*** Data block ***

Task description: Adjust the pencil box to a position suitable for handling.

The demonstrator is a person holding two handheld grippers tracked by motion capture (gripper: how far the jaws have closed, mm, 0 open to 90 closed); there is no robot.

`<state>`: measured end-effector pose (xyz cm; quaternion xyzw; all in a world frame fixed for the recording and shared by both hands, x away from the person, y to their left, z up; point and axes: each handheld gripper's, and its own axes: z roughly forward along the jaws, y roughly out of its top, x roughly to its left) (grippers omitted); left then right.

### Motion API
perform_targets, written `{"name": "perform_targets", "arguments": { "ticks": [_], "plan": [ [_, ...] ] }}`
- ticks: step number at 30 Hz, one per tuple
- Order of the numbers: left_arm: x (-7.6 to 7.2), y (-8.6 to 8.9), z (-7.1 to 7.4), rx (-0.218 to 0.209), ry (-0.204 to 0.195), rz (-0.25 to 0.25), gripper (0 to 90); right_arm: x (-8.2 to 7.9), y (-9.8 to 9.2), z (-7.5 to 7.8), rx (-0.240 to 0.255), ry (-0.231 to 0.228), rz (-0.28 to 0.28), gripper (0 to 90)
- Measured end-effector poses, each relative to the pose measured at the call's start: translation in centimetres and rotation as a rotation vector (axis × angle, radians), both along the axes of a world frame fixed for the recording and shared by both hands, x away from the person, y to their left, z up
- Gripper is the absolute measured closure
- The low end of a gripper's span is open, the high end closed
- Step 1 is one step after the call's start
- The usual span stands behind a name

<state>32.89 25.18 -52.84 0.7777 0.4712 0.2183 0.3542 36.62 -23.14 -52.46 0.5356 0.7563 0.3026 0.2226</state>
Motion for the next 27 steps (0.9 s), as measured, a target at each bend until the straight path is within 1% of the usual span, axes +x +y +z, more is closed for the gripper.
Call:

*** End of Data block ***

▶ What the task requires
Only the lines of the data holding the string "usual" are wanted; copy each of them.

▶ Finished exercise
- The usual span stands behind a name
Motion for the next 27 steps (0.9 s), as measured, a target at each bend until the straight path is within 1% of the usual span, axes +x +y +z, more is closed for the gripper.

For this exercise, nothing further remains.